Currently, dinner in nearly all of Oberlin’s co-ops is at 6:20 p.m., which can be difficult for athletes to make given that their practices and games often end much later. To combat scheduling conflicts, co-ops have a “saved plate” system in which members who know they will be missing a meal can have a plate of food set aside for them to eat at their convenience. A plate of re-heated food, however, is not necessarily desirable and many cooks will follow the “cooperative portion” mantra when assembling these plates, leaving many athletes hungry after a long workout.

To compensate, many student-athletes frequently find themselves eating in CDS. “I ended up spending a lot of money in DeCafé,” said Meredith Siefert, a junior volleyball player who has been in Pyle Inn for two semesters now.

This is often costly and detracts from OSCA’s economic advantage over the campus dining plan. “I guess I could have gone and made my own food in the co-op instead, but that takes up so much time,” said Siefert.

Furthermore, missing meal times forces athletes to eat on their own, which is by no means desirable. “What I like about being in a co-op is eating with that community,” said Siefert.

Another athlete, who preferred to remain anonymous, also expressed dissatisfaction with the saved plate system. “To be honest, I am more likely to either skip dinner entirely or eat in CDS than to eat my save plate alone.”

There are simple steps that co-ops could take to address these scheduling issues. Though meal times are uniform across almost all co-ops, there is nothing in the OSCA continuing policy that says this must be the case.
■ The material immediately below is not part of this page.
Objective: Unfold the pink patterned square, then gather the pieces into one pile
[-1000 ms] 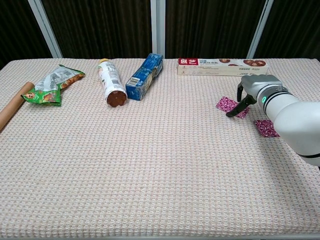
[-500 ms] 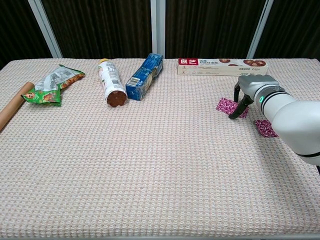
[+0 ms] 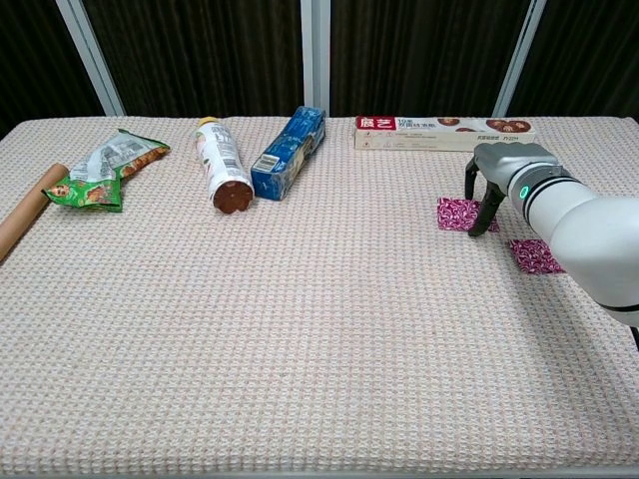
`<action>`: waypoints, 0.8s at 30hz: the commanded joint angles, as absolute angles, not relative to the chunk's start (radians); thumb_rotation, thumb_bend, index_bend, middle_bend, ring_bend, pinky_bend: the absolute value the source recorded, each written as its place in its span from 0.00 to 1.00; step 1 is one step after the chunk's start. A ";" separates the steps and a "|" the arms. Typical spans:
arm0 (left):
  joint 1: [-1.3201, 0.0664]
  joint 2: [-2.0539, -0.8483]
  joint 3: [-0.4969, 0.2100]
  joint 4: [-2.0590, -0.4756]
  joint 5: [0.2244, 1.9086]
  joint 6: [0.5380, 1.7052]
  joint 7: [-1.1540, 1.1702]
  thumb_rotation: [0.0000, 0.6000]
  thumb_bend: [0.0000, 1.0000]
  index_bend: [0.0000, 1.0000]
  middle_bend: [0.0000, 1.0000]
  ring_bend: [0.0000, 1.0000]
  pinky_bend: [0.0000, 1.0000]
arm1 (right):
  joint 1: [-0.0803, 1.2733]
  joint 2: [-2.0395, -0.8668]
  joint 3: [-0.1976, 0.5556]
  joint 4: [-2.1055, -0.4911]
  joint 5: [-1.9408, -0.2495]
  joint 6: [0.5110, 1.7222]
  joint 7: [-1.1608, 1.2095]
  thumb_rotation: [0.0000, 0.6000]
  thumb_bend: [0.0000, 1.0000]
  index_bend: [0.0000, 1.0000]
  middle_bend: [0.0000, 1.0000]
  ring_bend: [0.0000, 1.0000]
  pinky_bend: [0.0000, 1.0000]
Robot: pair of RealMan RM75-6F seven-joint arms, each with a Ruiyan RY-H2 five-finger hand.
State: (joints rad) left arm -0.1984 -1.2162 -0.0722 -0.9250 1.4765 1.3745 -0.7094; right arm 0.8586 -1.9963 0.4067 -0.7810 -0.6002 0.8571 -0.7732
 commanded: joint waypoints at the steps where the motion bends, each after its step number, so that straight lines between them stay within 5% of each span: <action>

“Something that OSCAns could do during interim is vote on meal times,” proposed Siefert. “I think that would be really helpful even if you just pushed it back to 6:30 or something.”
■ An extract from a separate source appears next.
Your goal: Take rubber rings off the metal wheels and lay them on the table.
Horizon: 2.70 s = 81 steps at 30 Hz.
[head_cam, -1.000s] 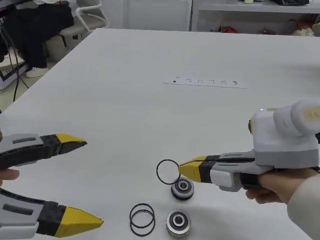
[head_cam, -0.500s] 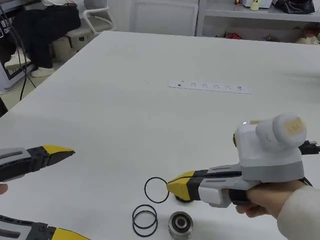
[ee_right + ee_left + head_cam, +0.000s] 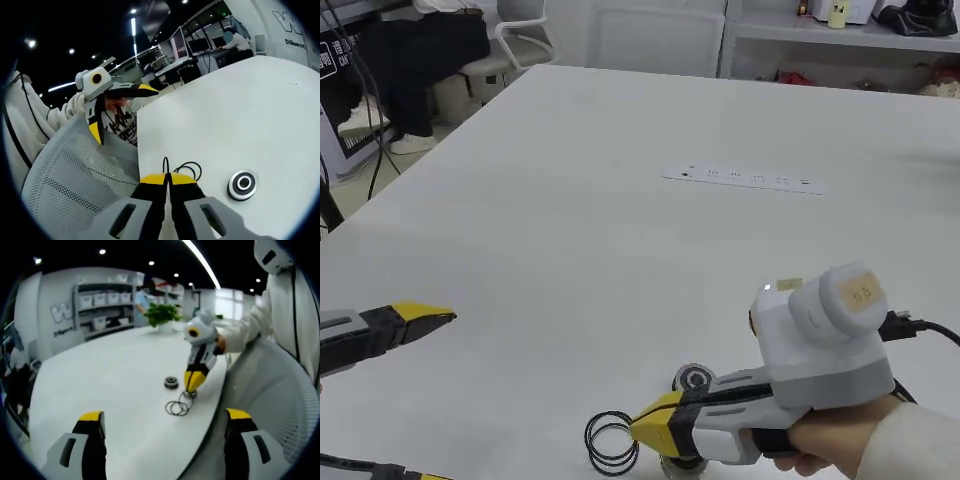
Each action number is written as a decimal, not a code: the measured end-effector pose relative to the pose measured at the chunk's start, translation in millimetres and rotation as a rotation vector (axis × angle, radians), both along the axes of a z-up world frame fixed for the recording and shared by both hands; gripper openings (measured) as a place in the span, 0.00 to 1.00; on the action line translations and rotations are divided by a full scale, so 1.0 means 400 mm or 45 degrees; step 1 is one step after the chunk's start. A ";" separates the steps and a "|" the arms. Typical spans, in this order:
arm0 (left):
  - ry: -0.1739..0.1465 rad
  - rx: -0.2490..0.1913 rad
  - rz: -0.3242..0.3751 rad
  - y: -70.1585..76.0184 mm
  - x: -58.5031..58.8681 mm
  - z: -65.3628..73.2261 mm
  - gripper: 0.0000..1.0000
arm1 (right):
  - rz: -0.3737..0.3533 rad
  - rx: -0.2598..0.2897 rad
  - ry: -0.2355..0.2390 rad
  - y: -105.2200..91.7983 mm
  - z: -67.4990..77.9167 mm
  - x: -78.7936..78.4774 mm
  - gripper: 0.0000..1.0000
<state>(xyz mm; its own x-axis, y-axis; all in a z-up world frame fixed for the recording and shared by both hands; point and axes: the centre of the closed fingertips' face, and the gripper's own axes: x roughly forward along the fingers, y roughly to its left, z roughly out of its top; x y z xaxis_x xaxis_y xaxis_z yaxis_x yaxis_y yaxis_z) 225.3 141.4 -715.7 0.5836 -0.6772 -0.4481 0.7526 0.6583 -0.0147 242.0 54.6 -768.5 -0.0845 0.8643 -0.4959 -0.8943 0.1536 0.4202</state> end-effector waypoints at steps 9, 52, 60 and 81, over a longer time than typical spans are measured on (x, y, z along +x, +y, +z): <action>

There are other barriers between athletes and co-ops, however, that are less tangible and whose fixes are not so simple. The issue of stigma certainly rings true with a lot of athletes.

Helsel said that she has encountered a stigma among athletes around Harkness in particular, though she also conceded that this may be a more general issue since “Harkness is often stigmatized by other aspects of Oberlin: other co-ops, general student population, professors.”

There is also the fear of a bias that goes the other way. “Coming into OSCA, I was sort of nervous that there would be a stigma against me as an athlete in OSCA. [I was] kind of nervous how that would be perceived because there is a stigma that athletes here are dumb, ignorant and that they’re not Obies themselves,” said Siefert. Luckily, since joining Pyle, that “hasn’t been my experience at all,” she added.

The way to overcome these preconceptions is to have more overlap between the OSCA and student-athlete communities, but, it is often difficult for individuals to be the trailblazers.

“I guess it’s not really a matter of OSCA doing anything and more dependent on individuals willing to be the first on their team to join [OSCA] in order to encourage other tentative athletes to participate as well,” said Lehmann, who joined Keep at the same time as three of her cross country teammates. “It’s nice to have a few people in the same situation as you.”

Perhaps as education about OSCA’s resources improve, athletes will lose some of their reservations, become OSCA members and consequently dissolve many of the artificial barriers between these two sizable communities.